See, Iran is relying on militias accused of sectarian abuses! Which could anger Sunnis and make them more sympathetic to the militants! Whereas in Syria, the US is relying on militias accused of ethnic abuses! They could also make matters worse by angering Sunnis and making them more sympathetic to the militants, but in a good way! I guess!
The difference, I suppose, is that in Syria the YPG is refusing to play a leading role in an attack on Raqqa precisely because it realizes how problematic that could be to the overall war effort. But as the Times piece also notes, in Iraq those Iranian-supported militias have agreed not to participate in the attack on central Fallujah, leaving that instead to Iraqi Special Forces, which are seen as non-sectarian, and the Iraqi army, which hopefully won’t engage in any sectarian reprisal attacks either. There’s certainly precedent for this; the militias didn’t participate in the liberation of Ramadi, after all, though that didn’t exactly do Ramadi’s citizens any good since their city was mostly destroyed in the fighting. So while it’s reasonable to be concerned that some part of the Fallujah operation will go wrong, this particular concern, at this particular time, seems motivated more by Iran Derangement Syndrome than anything else. The complaint is more about Iran having influence in Iraq generally than about a legitimate specific problem.

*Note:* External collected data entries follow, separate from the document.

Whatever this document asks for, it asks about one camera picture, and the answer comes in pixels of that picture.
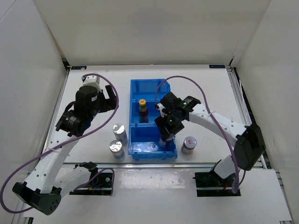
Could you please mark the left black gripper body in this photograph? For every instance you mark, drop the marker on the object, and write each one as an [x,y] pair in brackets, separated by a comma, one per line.
[102,104]

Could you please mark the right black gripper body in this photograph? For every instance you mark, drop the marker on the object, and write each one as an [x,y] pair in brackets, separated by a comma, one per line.
[173,124]

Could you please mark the sauce bottle yellow cap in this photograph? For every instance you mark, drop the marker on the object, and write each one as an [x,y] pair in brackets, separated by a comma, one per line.
[143,111]

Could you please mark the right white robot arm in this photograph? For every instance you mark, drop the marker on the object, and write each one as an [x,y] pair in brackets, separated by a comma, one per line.
[246,141]

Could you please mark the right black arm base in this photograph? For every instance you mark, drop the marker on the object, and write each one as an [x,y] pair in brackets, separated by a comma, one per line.
[208,185]

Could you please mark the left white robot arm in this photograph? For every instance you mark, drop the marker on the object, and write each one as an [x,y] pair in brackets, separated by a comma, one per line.
[42,189]

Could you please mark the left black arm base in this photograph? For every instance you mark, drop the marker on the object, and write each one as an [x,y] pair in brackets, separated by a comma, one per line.
[102,185]

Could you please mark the blue plastic divided bin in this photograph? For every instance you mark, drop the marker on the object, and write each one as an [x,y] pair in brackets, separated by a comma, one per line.
[143,138]

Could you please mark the silver can rear left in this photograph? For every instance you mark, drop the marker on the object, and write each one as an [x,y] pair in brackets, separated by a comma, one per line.
[120,133]

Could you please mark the silver can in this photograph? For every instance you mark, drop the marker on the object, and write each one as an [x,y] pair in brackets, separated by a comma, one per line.
[120,133]
[117,150]

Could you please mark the silver can front left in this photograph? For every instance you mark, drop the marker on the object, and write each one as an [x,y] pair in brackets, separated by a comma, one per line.
[117,150]

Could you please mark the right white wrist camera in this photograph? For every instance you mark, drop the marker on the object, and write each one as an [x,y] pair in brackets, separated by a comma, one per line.
[161,108]

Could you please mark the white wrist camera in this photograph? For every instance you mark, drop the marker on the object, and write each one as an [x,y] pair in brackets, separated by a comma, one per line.
[161,108]
[92,80]

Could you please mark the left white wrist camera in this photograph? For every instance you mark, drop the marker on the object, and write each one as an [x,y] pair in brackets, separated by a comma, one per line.
[92,80]

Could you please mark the aluminium table frame rail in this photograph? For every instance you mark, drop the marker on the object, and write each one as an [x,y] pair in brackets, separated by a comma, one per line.
[244,96]

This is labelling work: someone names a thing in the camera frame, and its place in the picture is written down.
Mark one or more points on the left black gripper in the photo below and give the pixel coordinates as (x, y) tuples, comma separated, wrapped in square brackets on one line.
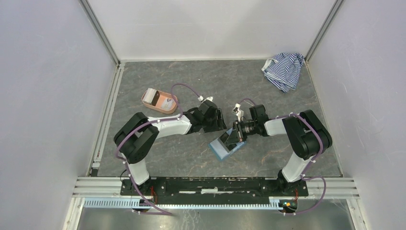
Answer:
[(219, 124)]

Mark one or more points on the aluminium frame rail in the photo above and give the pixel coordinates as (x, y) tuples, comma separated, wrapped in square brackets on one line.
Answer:
[(332, 204)]

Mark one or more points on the white VIP card in tray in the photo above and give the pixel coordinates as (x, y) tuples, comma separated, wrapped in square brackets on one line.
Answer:
[(168, 104)]

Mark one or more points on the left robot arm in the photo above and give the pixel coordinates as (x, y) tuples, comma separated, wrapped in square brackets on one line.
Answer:
[(135, 139)]

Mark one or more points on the stack of credit cards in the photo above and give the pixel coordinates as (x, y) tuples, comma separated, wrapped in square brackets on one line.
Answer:
[(149, 95)]

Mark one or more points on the blue striped cloth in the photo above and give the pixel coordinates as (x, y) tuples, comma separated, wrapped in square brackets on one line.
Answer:
[(283, 70)]

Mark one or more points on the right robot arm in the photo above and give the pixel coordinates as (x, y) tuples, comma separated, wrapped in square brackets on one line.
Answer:
[(307, 136)]

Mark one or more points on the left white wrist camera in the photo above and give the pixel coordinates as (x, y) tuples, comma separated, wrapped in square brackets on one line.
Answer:
[(202, 99)]

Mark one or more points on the pink oval tray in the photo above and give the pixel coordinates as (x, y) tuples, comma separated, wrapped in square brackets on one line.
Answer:
[(160, 101)]

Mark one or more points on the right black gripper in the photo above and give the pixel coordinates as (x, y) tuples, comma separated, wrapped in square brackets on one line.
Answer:
[(237, 126)]

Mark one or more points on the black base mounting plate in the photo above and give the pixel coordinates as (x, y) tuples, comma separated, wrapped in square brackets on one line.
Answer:
[(214, 190)]

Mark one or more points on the teal card holder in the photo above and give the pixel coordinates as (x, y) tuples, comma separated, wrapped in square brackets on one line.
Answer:
[(221, 150)]

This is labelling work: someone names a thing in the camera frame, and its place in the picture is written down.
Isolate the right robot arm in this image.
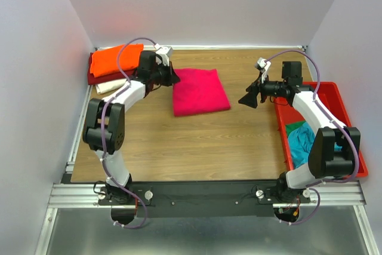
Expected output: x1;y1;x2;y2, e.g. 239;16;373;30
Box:
238;58;361;202

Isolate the teal t shirt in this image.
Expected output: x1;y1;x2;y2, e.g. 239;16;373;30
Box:
286;126;343;168

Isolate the pink t shirt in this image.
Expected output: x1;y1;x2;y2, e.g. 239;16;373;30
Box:
172;68;231;117

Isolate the aluminium frame rail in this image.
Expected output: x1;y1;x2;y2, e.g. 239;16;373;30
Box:
48;182;366;209

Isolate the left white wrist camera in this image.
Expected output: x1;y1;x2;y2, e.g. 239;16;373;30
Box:
154;44;173;66

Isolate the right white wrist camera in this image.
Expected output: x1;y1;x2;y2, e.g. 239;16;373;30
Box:
255;57;271;84

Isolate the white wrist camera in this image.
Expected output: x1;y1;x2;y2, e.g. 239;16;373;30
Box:
255;57;271;84
154;44;173;66

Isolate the green t shirt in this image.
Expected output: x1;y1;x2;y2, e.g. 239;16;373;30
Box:
285;121;306;136

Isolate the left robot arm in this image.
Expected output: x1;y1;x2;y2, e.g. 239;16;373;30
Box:
82;46;180;204

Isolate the orange folded t shirt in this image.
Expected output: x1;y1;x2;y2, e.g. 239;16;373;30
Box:
90;44;144;78

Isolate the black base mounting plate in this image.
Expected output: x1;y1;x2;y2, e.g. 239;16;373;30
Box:
95;180;310;220

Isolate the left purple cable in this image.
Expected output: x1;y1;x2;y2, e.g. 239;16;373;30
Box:
100;37;159;184

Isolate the dark red folded t shirt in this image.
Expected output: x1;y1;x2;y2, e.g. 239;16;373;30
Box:
87;53;135;85

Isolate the white folded t shirt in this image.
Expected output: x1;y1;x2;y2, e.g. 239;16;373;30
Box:
95;79;128;94

4 thoughts on “Difference of degrees”
Pardon my ignorance, but how long have Iranian-backed militias been operating in Iraq? Is this normal?
Militias allied with Iran have been operating in Iraq since the US invasion. Asa’ib Ahl al-Haqq, Kata’ib Hezbollah, the Badr Organization, and many others were active in the insurgency and have returned to active duty since Mosul.
I was wondering: during the Occupation days when US troops were being targeted by Shia militias, was it ever conclusively proven that the Iranian government was backing these attacks? I remember hearing differing responses from American officials and military figures. A popular hypothesis was that Soleimani was supplying the militias with IEDs and other things, but other US figures said there was no conclusive proof of this.
I’ve never seen anything conclusively proving that Iran was specifically backing attacks against American soldiers. But their broad general support for several of those militias is pretty well-established.